En effet, ce document entraîne renonciation à rechercher ultérieurement la responsabilité du syndic pour tous les actes dont l’existence a été portée à la connaissance de l’assemblée générale.
Il découle de ce principe la conséquence suivante : Le SDC ne peut donc tenter de se rétracter en cherchant à obtenir la nullité de la décision accordant la décharge de responsabilité de son mandataire puisqu’il n’a pas qualité pour agir au sens de l’article 42 alinéa 2 de la loi du 10 juillet 1965.
La décision commentée envisage de façon originale la situation sous l’angle du copropriétaire ayant voté en faveur du quitus en apportant deux précisions intéressantes :
Le copropriétaire ayant voté en faveur de la résolution d’assemblée générale ayant donné quitus au syndic n’est pas recevable à en demander l’annulation ;
Quel qu’ait été le sens du vote du copropriétaire sur cette résolution, il demeure recevable à rechercher la responsabilité délictuelle du syndic pour obtenir réparation d’un préjudice né de sa faute.
Rappel des faits de l’affaire jugée :
Un immeuble soumis au statut de la copropriété, présentait de graves désordres de structures imposant son étaiement, a fait l'objet d'un arrêté de péril imminent le 15 octobre 2013.
Un copropriétaire a assigné le syndic en indemnisation de préjudice financier et de jouissance subis jusqu’à l’exécution, en 2018, des travaux de réparation.
Dans un arrêt 12 octobre 2012, la Cour d’appel de Caen a considéré que le quitus donné par l’AG des copropriétaires était dépourvu d’effet sur la responsabilité délictuelle du syndic vis-à-vis du copropriétaire ayant subi un préjudice personnel.

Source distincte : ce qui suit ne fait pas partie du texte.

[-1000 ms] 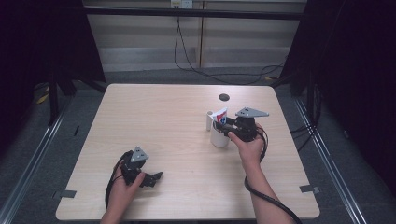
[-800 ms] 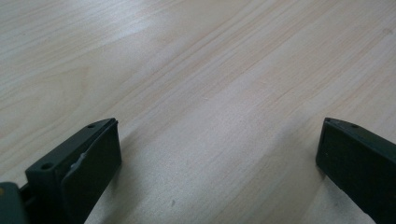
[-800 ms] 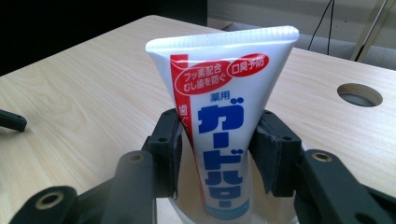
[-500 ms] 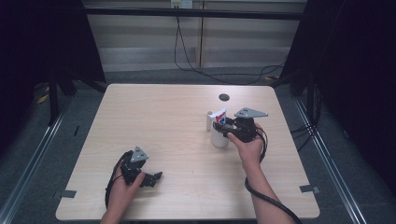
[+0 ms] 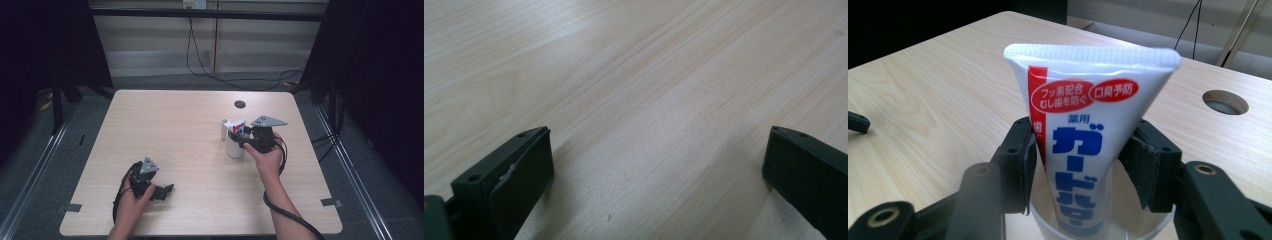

Il ressort ainsi de la décision des juges du fond que :
En 2010, le syndic a été alerté sur l’urgence de remédier aux infiltrations engendrées par le défaut de jointement de briques et au gondolement d’une poutre de façade mais qu’il n’avait alors pas pris soin de solliciter l’avis d’un architecte ou d’un technicien de structure ;
En 2013, le syndic a fini par saisir un architecte qui, assisté d’un bureau d’études, a préconisé la pose en urgence d’un étaiement sur l’ensemble des niveaux dans le but de stabiliser l’immeuble.
Et que le syndic n’a pas soumis à l’assemblée générale avant le 5 octobre 2016, les travaux nécessaires qui, votés, n’ont cependant été mis en œuvre qu’en 2018.
Le syndic a alors formé un pourvoi.
Quitus et réparation du préjudice personnel d’un copropriétaire :
La troisième chambre civile de la Cour de cassation a dans son arrêt de rejet du 29 février 2024 considéré que :
Le copropriétaire, qui vote en faveur d'une résolution de l'assemblée générale d'un syndicat des copropriétaires donnant quitus au syndic, s'il n'est pas recevable à demander, en application de l'article 42, alinéa 2, de la loi n° 65-557 du 10 juillet 1965, l'annulation de cette résolution, peut rechercher la responsabilité délictuelle du syndic pour obtenir réparation d'un préjudice personnel né de sa faute.
La Cour d’appel de Caen a pu a juste titre déduire que la négligence du syndic à compter de 2010 est à l'origine du retard de la réalisation des travaux et de la pose d’un étaiement qui a du être maintenu du 3 octobre 2013 au 1er octobre 2018", et a ainsi justifié sa décision de condamner le syndic à indemniser le copropriétaire des préjudices financier et de jouissance subis.
En conclusion : Le quitus n’est libératoire de responsabilité contractuelle pour le syndic que si l’assemblée a connaissance des actes de gestion qui n’ont pas été dissimulées. Sa responsabilité peut donc être engagée en dehors de ce que le quitus a approuvé.
Cette pratique est bénéfique puisqu’elle encourage le syndic et les copropriétaires puisqu’elle invite à travailler en toute transparence.